Nothing may be dropped. Retype the whole listing exactly.

Segment Open

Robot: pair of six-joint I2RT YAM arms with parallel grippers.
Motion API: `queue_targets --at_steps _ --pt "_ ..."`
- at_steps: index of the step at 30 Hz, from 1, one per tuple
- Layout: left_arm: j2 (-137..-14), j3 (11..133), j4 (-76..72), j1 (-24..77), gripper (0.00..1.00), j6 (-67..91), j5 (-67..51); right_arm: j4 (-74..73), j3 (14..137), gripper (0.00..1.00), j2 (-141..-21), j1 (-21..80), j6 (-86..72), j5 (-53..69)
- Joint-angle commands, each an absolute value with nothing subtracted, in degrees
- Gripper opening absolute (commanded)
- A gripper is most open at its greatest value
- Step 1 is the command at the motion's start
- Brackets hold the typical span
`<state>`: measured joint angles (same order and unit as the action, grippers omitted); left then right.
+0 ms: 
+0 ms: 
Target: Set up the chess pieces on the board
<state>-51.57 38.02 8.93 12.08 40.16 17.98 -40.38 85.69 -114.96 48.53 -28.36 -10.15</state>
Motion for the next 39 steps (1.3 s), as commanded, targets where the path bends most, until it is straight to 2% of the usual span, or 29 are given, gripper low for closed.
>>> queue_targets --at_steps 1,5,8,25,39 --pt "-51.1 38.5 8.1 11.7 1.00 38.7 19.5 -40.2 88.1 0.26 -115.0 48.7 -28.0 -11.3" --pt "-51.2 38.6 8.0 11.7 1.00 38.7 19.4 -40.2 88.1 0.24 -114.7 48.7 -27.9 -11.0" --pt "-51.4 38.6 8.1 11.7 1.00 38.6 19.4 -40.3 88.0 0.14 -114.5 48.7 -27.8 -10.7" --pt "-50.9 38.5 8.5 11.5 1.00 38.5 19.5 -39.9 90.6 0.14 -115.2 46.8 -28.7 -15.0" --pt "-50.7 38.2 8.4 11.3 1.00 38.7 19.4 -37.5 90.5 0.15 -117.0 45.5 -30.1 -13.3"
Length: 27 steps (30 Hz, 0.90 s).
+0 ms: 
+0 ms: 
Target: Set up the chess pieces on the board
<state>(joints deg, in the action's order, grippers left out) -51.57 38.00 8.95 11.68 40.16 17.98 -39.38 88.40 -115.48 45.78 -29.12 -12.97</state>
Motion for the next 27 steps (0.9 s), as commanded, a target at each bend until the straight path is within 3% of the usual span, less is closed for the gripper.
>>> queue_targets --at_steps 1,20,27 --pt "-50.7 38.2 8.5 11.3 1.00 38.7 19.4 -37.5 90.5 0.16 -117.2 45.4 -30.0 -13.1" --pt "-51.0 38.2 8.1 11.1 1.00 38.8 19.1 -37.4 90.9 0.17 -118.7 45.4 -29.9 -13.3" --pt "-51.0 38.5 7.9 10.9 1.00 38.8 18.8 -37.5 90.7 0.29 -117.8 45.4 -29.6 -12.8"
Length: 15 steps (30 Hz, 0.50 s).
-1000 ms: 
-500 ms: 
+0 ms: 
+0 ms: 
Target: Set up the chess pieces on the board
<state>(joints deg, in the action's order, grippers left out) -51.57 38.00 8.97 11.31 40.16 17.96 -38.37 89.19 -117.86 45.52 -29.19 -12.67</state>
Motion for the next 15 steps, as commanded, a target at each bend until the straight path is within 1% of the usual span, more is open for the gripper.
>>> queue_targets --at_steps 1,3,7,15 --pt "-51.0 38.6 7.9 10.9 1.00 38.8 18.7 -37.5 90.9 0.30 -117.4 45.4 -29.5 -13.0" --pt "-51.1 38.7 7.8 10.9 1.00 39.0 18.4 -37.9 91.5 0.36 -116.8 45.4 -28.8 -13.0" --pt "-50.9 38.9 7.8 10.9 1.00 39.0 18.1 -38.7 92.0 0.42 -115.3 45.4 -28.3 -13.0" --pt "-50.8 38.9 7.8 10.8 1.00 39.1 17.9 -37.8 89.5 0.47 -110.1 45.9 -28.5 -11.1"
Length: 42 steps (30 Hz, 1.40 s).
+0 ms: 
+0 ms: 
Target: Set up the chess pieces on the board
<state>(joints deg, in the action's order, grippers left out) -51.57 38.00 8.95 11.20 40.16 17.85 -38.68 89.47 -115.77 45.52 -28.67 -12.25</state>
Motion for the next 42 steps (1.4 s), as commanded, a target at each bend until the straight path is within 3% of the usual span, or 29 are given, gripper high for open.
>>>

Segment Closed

Solution to this task:
Robot: pair of six-joint I2RT YAM arms with parallel grippers.
Motion API: `queue_targets --at_steps _ --pt "_ ..."`
- at_steps: index of the step at 30 Hz, from 1, one per tuple
- Layout: left_arm: j2 (-137..-14), j3 (11..133), j4 (-76..72), j1 (-24..77), gripper (0.00..1.00), j6 (-67..91), j5 (-67..51); right_arm: j4 (-74..73), j3 (14..137), gripper (0.00..1.00), j2 (-141..-21), j1 (-21..80), j6 (-86..72), j5 (-53..69)
- Joint-angle commands, each an absolute value with nothing subtracted, in degrees
- Gripper opening absolute (commanded)
- A gripper is most open at its greatest value
- Step 1 is the command at the motion's start
- Brackets hold the typical span
`<state>`: measured joint angles (same order and unit as the action, grippers omitted); left then right.
+0 ms: 
+0 ms: 
Target: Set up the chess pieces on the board
<state>-51.57 38.02 8.93 12.08 40.16 17.98 -40.38 85.69 -114.96 48.53 -28.36 -10.15</state>
Motion for the next 39 steps (1.3 s), as commanded, targets where the path bends most, until it is straight to 2% of the usual span, or 29 are given, gripper low for closed.
>>> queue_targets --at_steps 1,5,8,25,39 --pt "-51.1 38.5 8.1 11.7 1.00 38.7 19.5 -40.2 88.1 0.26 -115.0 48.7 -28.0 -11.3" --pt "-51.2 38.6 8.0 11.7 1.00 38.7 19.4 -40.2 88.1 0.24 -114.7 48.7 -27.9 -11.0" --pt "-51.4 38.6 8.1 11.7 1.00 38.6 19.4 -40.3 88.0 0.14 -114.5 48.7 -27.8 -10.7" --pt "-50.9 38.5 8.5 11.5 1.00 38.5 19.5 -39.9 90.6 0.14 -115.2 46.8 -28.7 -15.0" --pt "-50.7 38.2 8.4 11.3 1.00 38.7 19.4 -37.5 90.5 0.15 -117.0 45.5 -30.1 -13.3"
Length: 27 steps (30 Hz, 0.90 s).
+0 ms: 
+0 ms: 
Target: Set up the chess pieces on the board
<state>(joints deg, in the action's order, grippers left out) -51.57 38.00 8.95 11.68 40.16 17.98 -39.38 88.40 -115.48 45.78 -29.12 -12.97</state>
Motion for the next 27 steps (0.9 s), as commanded, a target at each bend until the straight path is within 3% of the usual span, less is closed for the gripper.
>>> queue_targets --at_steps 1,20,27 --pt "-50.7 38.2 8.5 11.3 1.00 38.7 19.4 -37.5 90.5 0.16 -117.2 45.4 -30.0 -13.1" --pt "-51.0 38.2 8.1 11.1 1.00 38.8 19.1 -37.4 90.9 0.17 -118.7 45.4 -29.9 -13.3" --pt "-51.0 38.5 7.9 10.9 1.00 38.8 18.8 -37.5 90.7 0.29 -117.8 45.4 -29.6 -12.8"
Length: 15 steps (30 Hz, 0.50 s).
-1000 ms: 
-500 ms: 
+0 ms: 
+0 ms: 
Target: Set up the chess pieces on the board
<state>(joints deg, in the action's order, grippers left out) -51.57 38.00 8.97 11.31 40.16 17.96 -38.37 89.19 -117.86 45.52 -29.19 -12.67</state>
Motion for the next 15 steps, as commanded, a target at each bend until the straight path is within 1% of the usual span, more is open for the gripper.
>>> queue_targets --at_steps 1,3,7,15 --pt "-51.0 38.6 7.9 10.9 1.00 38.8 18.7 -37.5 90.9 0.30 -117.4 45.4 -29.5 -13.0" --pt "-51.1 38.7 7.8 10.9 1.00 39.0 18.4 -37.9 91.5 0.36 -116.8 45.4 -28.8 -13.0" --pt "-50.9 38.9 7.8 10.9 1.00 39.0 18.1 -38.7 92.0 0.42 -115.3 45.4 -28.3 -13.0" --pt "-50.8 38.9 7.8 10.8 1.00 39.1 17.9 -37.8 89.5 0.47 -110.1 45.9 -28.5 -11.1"
Length: 42 steps (30 Hz, 1.40 s).
+0 ms: 
+0 ms: 
Target: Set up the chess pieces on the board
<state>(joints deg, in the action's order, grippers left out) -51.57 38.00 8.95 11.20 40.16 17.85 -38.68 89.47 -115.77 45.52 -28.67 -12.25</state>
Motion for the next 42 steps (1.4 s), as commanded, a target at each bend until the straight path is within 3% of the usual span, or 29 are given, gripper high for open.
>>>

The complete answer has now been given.